Autor: José Barbosa Junior
Era uma tarde quente de domingo. Eu caminhava sozinho pela Avenida Rio Branco, naquele momento, deserta. Gosto de caminhar por ali e contemplar a bela arquitetura do centro do Rio de Janeiro. Aprecio as construções antigas, magníficas, sobranceiras. Muito da História do Rio de Janeiro e do Brasil passa por aquela e outras avenidas centrais da Cidade Maravilhosa. Como sou um apreciador das coisas da história, quando posso, dou-me o prazer de passar um bom tempo caminhando por ali.
Como estava muito quente resolvi tomar um sorvete (uma das minhas paixões proibidas por causa de minhas constantes faringites) num quiosque de uma famosa rede de Fast-food. De repente vi que não estava só. Aproximou-se um rapaz e foi logo me pedindo: “moço, me dá um sorvete… é que eu tô com fome”. Como eu estava com o dinheiro “contado” para voltar a Teresópolis, não pude atender o pedido daquele jovem, quase adulto.
Instantaneamente me pus a pensar: “peraí… a lanchonete está aberta…se ele realmente estivesse com fome teria me pedido algo para comer,e não uma “sobremesa”… sorvete não mata a fome…” e meu pensamento foi parar onde sempre pára nessas horas em que as coisas inusitadas me acontecem: na realidade da igreja. Na mesma hora senti que aquele era o quadro fiel de algumas igrejas que tenho conhecido. Estão querendo matar a “fome” com “sorvetes”.
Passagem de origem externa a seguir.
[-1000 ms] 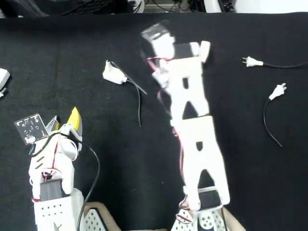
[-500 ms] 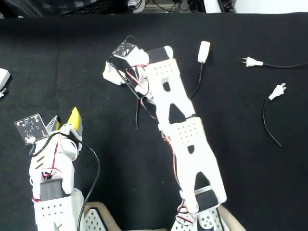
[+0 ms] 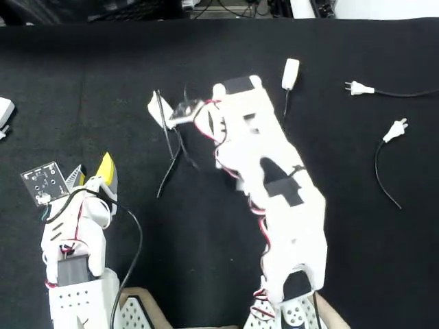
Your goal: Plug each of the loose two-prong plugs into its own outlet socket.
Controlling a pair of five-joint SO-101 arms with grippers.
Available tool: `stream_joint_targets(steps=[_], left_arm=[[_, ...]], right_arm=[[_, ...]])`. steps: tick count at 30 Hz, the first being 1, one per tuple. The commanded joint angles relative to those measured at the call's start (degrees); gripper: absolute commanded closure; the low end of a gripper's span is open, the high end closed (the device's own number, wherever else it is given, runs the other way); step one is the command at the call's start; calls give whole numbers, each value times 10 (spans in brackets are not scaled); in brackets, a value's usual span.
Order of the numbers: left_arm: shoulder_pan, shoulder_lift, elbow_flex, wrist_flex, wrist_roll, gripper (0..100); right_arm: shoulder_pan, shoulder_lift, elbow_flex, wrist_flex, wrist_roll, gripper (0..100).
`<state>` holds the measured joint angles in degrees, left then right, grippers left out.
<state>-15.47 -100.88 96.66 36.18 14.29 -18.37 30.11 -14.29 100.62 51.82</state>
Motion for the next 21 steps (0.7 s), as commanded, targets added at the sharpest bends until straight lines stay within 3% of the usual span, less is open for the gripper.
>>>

Pensei em como a Palavra, verdadeiro alimento que realmente sacia a fome (nem só de pão viverá o homem, mas de toda Palavra…), tem sido trocada por meros “sorvetes” espirituais. Engraçado é que sorvetes geralmente são a sobremesa preferida das crianças. É difícil conhecer uma criança que não goste de se lambuzar de sorvete, e mais, elas são capazes de trocar pratos saborosos e nutritivos por uma pequena taça dessa guloseima doce e gelada.
Lembrei-me de Paulo dizendo aos Coríntios que gostaria de lhes dar alimento sólido, mas não podia e tinha que lhes dar leite, ainda eram meninos na fé, crianças espirituais. Lembrei-me do mesmo Paulo dizendo que o amor (que é superior a todos os dons) era coisa pra gente grande, pois quando era menino fazia as coisas de menino, corria atrás dos dons como se fossem fins em si mesmos, mas quando descobre que tudo aquilo não era nada sem amor, ele abandona as coisas de menino.
Alimentos sólidos… a Palavra… o Amor… coisas tão distantes da maioria de nossas igrejas e “bimbocas eclesiásticas”. O interesse pelas coisas que realmente dão “sustância” à nossa vida parece desaparecer à medida em que as novidades aparecem e chamam nossa atenção, e desviam nosso olhar daquilo que realmente é essencial.
“A coisa principal é fazer da coisa principal a coisa principal.” Ouvi essa frase em um dos sermões do Russell Shedd em que ele citava um escritor inglês que agora não lembro o nome. Como isso é verdadeiro!! A igreja tem dado lugar às coisas de menor importância em detrimento daquelas que são essenciais. A “coisa principal” há tempos deixou de ser a coisa principal.
Veja nossos congressos, nossos seminários, nossas cruzadas (detesto essa palavra pois me remete à Idade Média e as atrocidades feitas em nome de Deus). As “estrelas” não são os pregadores da Palavra, na verdade em muitos desses eventos as pessoas nem perceberiam se não houvesse pregação da Palavra, desde que saíssem de lá sentindo o “mover”, o “fluir” e a “unção”. Se houver algo para me emocionar, me fazer chorar, pular, gritar, melhor ainda afinal de contas, segundo um desses “maravilhosos” e medíocres cânticos a que somos entregues todo o dia, “o meu corpo é pra pular diante do Senhor”, ou pior, “faça o melhor… pule… grite…” … e tome sorvete pra criançada…
As palavras de Paulo são mais que atuais nesses nossos dias, são imprescindíveis. “Leite (sorvetes são feitos com leite) vos dei a beber, não vos dei alimento sólido; porque ainda não podíeis suportá-lo. Nem ainda agora podeis, porque ainda sois carnais.” Infelizmente essa ainda é a nossa realidade.
Que Deus nos ajude a amadurecermos, a prosseguirmos para o alvo, crescendo, até chegarmos à estatura de homem perfeito, deixando as coisas de criança e nos apegando àquelas que realmente nos edificam e nos alimentam, e que nunca mais sejamos crianças pedindo um sorvete pra matar a fome.
Que Deus mesmo nos faça crescer Nele.